Some time ago, myself and the sister took ourselves off on a spa break. We've never written about it - until now. This, dear, attentive readers, is probably because the mental scars are only just starting to fade.
The location shall be nameless, but in our minds it became known (inspired by Prince) as the 23 Positions in a One Night Stand spa. Why? Oh, that'd be to do with the fact that it was there I was on the receiving end of the world's most singularly embarrassing massage EVER.
Arriving down at reception for my Auryvedic treatment, I was greeted by a guy. Ok, not a big deal really, but I generally prefer women for body work. He kicked off by pouring a litre of oil into my hair and ringing bells over my stomach. Eyes squinched tight shut, I was resisting the urge to giggle. Oh, that wore off pretty soon, I can tell you.
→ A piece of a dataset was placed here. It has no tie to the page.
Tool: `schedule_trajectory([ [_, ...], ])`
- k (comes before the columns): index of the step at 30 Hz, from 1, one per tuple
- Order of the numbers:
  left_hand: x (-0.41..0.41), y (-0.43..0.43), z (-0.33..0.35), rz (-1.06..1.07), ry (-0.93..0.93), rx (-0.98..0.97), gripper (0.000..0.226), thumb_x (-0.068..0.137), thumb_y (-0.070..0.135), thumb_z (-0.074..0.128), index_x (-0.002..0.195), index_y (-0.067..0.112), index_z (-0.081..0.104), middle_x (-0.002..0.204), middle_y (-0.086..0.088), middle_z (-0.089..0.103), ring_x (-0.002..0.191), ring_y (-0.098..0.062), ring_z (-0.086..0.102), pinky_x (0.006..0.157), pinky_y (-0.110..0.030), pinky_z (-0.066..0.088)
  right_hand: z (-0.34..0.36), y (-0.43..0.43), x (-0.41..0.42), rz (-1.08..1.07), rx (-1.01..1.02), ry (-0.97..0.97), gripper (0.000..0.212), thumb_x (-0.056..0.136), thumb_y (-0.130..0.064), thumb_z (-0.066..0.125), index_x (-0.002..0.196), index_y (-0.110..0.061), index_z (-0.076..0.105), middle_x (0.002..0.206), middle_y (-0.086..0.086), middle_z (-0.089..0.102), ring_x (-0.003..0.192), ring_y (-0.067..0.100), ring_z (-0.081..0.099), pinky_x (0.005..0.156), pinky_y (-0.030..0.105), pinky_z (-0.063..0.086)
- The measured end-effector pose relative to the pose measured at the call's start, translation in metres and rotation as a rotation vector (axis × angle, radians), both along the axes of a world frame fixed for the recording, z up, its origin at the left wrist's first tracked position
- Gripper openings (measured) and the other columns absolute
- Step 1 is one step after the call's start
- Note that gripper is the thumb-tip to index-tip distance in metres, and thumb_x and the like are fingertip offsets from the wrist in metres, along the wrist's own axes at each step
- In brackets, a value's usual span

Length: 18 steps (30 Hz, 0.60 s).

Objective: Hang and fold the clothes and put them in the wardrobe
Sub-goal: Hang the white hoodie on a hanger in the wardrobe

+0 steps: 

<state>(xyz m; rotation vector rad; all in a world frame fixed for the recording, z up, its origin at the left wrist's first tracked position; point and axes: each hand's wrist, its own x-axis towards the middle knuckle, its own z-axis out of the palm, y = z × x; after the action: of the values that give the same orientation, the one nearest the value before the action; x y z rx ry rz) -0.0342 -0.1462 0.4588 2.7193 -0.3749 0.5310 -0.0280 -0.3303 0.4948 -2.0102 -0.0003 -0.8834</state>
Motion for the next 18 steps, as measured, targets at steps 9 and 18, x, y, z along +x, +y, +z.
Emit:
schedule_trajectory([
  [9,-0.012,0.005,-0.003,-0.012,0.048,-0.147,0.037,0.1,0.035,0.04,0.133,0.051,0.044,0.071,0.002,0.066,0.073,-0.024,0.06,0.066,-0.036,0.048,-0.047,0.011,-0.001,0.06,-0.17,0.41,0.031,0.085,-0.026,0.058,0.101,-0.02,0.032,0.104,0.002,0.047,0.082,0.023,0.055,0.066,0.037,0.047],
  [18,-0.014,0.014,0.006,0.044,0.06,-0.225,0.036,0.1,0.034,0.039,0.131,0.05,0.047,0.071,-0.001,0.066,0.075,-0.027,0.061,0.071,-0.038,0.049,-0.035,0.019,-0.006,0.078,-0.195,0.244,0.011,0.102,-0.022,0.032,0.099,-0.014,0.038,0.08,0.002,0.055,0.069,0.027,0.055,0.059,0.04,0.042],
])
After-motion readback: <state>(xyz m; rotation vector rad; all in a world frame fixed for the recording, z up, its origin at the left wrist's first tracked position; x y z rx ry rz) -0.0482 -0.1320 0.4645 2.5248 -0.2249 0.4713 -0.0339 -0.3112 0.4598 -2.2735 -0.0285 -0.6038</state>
20 minutes in I was lying back and thinking of Ireland. I felt positively Victorian. I was taking one for the country. The conflicting urges to alternately laugh or just get up and run away in mortification kept coming in waves. From beneath the tiny towel that barely covered my modesty, I was praying for it to end. Eyes still clamped shut, I thought my Waterloo had come when he threw both of my legs up over his shoulders.
What was he doing!? A gynacologist would see less, I feared. By the end of it - it took TWO HOURS - I'd been flipped and flopped so many times I lost count, my eyelids were aching from being pressed so tightly shut, and I was completely worn out.
Finally, it ended with more ringing of bells. So I was forced to open my eyes and face this man. It was like we were married. As I got down from the massage couch, I had to resist an urge to kiss him on the cheek and tell him I'd see him at home later - oh, and what did he want for his dinner?
Staggering out, I went to find Aphrodite. We proceeded to break our arses laughing over it for the rest of the duration.